Il think tank ha evidenziato come tra le imprese e i progetti di esportazione culturale chiave del Partito comunista (sia nella versione 2021-22 sia in quella 2022-2023) ci siano decine di società di app, tra cui videogiochi, che ricevono il sostegno dello Stato, compresi i sussidi, “in modo da poter continuare a godere del successo globale e contribuire a portare avanti la missione di potenziamento del soft power culturale della Cina”. Nell’e-commerce, per esempio, aziende come Temu – che nel 2023 è stata l’applicazione gratuita per iPhone più scaricata negli Stati Uniti – raccolgono anche “grandi quantità di dati che potrebbero essere condivisi con il sistema di propaganda della Repubblica popolare cinese”. Gli sviluppatori di videogiochi popolari, come Genshin Impact, “ricevono il sostegno” della propaganda cinese e “pongono rischi per la sicurezza simili a causa del valore strategico dei dati degli utenti che generano e raccolgono”.

Questo perché, continuano gli esperti, sotto la leadership di Xi Jinping, il Partito comunista cinese “ha rinnovato l’enfasi su una strategia nazionale di convergenza dei media che riunisce i media tradizionali e quelli ‘emergenti’ attraverso varie dimensioni” al fine di rafforzare la risposta della propaganda ai rapidi mutamento dell’opinione pubblica.

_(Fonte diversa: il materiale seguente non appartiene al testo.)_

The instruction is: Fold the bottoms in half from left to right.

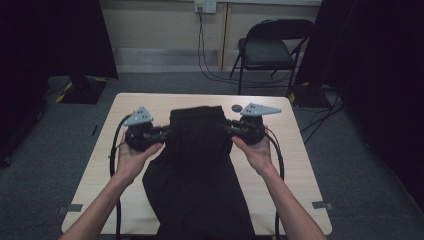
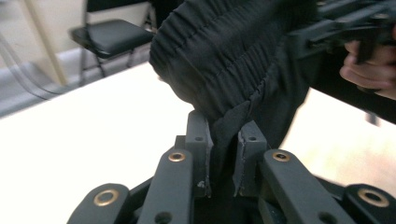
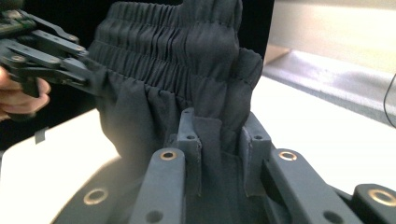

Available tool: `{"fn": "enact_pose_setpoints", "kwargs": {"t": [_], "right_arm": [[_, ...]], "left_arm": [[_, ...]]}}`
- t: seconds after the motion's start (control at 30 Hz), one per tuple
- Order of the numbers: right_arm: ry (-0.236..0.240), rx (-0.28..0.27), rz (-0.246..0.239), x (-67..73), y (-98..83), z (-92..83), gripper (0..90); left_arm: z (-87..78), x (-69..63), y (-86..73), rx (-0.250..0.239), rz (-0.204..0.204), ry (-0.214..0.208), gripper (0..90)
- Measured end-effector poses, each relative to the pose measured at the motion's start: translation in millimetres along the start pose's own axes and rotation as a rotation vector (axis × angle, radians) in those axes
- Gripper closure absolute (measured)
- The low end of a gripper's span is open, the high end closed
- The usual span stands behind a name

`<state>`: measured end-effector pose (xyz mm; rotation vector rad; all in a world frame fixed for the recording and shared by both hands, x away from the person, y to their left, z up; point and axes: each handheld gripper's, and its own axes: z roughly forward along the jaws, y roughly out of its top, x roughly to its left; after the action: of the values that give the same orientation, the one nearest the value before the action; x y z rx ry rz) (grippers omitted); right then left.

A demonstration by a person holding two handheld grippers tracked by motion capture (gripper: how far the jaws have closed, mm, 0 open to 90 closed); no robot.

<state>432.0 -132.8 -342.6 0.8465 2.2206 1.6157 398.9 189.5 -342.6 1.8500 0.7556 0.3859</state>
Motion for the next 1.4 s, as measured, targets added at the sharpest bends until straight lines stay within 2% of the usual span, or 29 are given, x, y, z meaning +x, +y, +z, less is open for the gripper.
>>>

Tra i consigli forniti dal think tank ai governi c’è l’attenzione alla regolamentazione e al dialogo con le piattaforme ma anche, al fine di rafforzare la trasparenza, la definizione di un quadro più chiaro per attori ed entità tenuti a iscriversi nei registri degli “agenti stranieri”. Certo, bisognerebbe avere questi registri. L’Italia, per esempio, ne discute da tempo ma ancora non ha fatto passi in questa direzione.